John Carvel, social affairs editor – The Guardian – Saturday May 31, 2008

Under government proposals issued for consultation today, tobacco companies would be obliged sell cigarettes in plain packets, stripped of corporate logos, emblazoned with health warnings.

Further restrictions on the marketing of tobacco products in England have been drawn up by ministers to stop adults smoking and discourage young people from taking up the habit. These include:

· Banning the sale of cigarettes in pack sizes of less than 20, in an attempt to make smoking less accessible to young people who can only afford a pack of 10.

· Banning cigarette vending machines or converting them to take tokens that could only be purchased with proof of age.

· Restricting the display of tobacco products in shops, possibly by requiring they are placed under the counter.

· Banning the advertising of cigarette papers and other smoking paraphernalia.

The proposals are in a consultation paper entitled The Future of Tobacco Control that is being issued by the Department of Health to trigger a 12-week national debate.

A spokeswoman said the government is definite about wanting to restrict the display of tobacco products and limit access to vending machines – measures proposed by the devolved government in Scotland last week. But ministers are more open-minded about the other ideas. She said the proposals were targeted mainly at young people, who were considered to be more susceptible to brand advertising.
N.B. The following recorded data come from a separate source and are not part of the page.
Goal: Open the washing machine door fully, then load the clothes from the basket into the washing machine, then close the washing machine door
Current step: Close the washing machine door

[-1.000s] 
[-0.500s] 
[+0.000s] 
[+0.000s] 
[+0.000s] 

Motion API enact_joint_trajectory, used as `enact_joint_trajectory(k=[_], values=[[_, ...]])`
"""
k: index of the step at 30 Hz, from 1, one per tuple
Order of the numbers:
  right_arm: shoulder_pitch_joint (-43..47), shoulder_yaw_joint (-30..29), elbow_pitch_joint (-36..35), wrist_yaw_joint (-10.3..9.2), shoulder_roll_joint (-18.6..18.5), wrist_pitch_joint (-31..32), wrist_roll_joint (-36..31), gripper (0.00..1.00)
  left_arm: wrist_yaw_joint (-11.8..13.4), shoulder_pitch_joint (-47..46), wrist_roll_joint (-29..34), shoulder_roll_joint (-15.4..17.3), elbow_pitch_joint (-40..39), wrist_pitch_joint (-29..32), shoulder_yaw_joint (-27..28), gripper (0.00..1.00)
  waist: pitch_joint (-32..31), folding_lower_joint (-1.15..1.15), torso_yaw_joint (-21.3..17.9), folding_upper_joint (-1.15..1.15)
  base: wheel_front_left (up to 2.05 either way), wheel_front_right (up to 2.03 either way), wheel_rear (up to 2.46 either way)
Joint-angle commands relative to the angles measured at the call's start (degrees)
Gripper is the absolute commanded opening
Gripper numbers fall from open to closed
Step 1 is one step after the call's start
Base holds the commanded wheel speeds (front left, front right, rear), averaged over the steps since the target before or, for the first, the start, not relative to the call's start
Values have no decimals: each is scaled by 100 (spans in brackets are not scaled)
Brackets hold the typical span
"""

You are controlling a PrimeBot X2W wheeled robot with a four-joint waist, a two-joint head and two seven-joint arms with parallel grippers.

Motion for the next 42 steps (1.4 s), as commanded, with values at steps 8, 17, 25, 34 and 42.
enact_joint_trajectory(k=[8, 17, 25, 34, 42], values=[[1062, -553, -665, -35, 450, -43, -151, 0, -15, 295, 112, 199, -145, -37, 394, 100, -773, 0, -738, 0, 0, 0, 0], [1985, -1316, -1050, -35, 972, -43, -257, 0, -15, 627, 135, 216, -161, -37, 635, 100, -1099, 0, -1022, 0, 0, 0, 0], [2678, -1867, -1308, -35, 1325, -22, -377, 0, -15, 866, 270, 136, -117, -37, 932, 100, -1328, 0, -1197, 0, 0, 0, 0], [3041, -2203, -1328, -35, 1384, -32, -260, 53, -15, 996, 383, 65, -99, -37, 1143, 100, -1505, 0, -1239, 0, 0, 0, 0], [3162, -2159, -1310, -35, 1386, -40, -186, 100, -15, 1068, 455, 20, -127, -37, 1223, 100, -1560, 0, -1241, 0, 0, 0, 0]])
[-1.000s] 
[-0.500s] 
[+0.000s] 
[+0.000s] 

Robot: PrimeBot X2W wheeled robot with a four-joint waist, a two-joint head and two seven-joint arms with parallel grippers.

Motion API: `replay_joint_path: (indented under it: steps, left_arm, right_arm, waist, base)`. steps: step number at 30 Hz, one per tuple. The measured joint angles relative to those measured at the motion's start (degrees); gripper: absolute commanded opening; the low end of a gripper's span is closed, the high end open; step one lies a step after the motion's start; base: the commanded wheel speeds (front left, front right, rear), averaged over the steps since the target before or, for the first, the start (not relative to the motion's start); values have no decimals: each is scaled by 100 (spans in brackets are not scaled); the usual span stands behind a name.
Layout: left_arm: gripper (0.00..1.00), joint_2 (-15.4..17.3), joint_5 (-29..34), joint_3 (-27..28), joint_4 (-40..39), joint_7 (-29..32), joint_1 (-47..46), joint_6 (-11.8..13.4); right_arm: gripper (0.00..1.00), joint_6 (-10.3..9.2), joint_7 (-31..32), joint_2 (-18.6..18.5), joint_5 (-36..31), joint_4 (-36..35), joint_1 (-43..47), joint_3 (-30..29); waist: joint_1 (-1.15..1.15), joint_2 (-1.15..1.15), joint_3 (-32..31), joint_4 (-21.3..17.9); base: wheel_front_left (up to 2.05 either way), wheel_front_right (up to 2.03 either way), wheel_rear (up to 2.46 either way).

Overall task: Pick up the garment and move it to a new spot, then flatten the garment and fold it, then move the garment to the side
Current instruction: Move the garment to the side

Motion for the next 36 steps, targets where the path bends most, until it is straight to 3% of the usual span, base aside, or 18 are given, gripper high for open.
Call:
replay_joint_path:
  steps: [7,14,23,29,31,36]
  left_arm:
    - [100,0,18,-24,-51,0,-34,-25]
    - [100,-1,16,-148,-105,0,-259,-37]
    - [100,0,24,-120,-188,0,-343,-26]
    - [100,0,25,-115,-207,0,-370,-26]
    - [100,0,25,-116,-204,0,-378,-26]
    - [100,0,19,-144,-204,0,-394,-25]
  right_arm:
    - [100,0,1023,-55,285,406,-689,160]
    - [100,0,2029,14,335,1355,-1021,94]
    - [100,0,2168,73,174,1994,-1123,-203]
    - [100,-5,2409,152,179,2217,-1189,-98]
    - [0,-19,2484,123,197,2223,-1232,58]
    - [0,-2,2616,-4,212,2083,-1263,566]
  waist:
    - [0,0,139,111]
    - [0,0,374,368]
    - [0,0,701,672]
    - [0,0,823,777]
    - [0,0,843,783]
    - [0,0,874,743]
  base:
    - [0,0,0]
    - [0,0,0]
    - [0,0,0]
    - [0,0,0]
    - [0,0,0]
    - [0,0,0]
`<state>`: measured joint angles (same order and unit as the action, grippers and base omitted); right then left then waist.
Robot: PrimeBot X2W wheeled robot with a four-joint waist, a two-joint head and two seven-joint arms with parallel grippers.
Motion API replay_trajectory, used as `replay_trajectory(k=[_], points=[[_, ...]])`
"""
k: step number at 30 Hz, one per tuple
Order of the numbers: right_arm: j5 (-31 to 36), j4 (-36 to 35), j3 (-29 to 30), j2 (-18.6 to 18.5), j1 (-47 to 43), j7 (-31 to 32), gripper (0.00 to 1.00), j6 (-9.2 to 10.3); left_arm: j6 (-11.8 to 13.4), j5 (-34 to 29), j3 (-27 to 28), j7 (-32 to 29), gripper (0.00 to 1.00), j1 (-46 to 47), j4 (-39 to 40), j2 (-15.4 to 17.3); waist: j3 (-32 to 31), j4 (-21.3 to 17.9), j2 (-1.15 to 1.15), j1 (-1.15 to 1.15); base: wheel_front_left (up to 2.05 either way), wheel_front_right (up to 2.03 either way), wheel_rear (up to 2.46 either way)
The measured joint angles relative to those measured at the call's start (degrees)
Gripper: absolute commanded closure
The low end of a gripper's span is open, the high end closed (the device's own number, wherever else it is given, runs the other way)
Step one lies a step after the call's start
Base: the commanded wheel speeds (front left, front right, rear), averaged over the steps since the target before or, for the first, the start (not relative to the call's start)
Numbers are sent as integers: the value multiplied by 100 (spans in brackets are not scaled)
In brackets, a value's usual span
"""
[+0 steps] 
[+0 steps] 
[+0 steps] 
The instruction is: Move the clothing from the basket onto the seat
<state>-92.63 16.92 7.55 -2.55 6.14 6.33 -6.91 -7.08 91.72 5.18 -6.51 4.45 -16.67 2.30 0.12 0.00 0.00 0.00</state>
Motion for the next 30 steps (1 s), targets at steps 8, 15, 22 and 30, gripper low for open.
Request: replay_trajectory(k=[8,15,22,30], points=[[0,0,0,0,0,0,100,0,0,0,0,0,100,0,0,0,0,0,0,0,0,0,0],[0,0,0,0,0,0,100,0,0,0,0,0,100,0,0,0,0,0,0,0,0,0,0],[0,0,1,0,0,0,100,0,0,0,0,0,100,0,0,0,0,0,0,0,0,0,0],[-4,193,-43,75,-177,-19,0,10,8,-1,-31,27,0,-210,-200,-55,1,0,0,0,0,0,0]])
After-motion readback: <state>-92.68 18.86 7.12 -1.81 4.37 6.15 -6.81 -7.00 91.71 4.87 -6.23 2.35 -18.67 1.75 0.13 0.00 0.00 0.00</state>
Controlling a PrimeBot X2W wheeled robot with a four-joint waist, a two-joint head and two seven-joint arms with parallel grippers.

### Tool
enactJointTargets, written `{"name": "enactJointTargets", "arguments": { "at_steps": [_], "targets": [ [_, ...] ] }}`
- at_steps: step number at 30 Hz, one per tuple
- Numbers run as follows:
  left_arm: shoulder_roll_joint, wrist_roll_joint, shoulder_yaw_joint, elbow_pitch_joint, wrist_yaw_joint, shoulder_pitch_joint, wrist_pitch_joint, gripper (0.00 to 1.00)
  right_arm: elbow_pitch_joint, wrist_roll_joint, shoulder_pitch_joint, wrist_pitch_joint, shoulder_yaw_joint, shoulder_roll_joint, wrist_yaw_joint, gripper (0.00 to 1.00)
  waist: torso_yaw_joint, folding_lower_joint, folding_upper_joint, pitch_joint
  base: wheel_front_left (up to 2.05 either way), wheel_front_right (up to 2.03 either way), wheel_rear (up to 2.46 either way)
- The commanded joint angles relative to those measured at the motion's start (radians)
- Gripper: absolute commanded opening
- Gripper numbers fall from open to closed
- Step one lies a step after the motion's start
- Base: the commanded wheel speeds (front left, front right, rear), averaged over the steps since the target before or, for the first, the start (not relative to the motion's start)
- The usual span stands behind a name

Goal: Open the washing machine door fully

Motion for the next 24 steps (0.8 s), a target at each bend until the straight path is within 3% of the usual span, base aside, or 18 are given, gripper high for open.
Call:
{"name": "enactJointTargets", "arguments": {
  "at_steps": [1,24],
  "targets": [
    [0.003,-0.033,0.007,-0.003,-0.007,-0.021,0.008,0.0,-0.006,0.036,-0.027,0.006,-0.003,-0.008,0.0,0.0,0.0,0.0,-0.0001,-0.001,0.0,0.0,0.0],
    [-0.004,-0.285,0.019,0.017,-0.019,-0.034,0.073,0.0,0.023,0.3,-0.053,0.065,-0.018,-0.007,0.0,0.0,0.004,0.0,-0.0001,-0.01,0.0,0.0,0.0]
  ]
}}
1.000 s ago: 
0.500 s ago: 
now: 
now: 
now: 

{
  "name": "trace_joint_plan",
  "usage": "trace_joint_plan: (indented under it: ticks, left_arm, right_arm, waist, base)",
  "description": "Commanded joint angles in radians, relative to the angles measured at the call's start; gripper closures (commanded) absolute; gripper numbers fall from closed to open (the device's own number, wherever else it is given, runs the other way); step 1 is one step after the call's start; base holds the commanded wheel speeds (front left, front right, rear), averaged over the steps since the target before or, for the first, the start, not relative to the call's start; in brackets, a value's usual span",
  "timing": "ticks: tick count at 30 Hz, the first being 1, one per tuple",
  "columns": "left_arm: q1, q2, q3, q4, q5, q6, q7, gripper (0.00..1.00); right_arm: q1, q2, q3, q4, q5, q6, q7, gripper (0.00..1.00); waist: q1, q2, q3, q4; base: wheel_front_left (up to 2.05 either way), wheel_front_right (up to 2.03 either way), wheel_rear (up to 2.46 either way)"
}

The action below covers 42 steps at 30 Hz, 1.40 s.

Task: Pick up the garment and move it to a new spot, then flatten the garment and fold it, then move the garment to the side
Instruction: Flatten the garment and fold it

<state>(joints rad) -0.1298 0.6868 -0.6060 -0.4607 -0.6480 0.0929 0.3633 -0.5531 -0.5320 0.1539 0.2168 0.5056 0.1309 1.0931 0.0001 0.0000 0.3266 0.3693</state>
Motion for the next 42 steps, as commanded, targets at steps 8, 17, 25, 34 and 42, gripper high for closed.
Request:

Dawn Primarolo, the public health minister, said: “Protecting children from smoking is a government priority and taking away temptation is one way to do this. If banning brightly coloured packets, removing cigarettes from display and removing the cheap option of a pack of 10 helps save lives, then that is what we should do – but we want to hear everyone’s views first.”

Dr Vivienne Nathanson, head of science and ethics at the British Medical Association, said: “It is good news that the government has taken many of our recommendations on board. It is essential that cigarettes are made more inaccessible to children and one way to do this is to ban 10-packs of cigarettes and to get rid of tobacco vending machines.”

Harpal Kumar, chief executive of Cancer Research UK, said: “Two-thirds of smokers start before the age of 18. We need to aim to stop today’s children from starting to smoke and becoming part of these unacceptable and wholly preventable statistics.”

But the Tobacco Alliance, which represents more than 16,000 independent retailers across the UK, said: “Seeing tobacco on display in shops is not a significant cause of youth smoking and banning it will not solve the problem.” A poll for the alliance found 94% of people believed the main reason under-18s started smoking was because friends and family smoked, and because teenagers regarded it as an act of rebellion.

Simon Clark, director of the smokers’ lobby group Forest, said: “Banning point-of-sale display will make smoking even more attractive to teenagers. Worse, it will drive many smokers towards cheaper counterfeit and smuggled cigarettes … yet again, freedom of choice and personal responsibility are being sacrificed by politicians who think they know best.”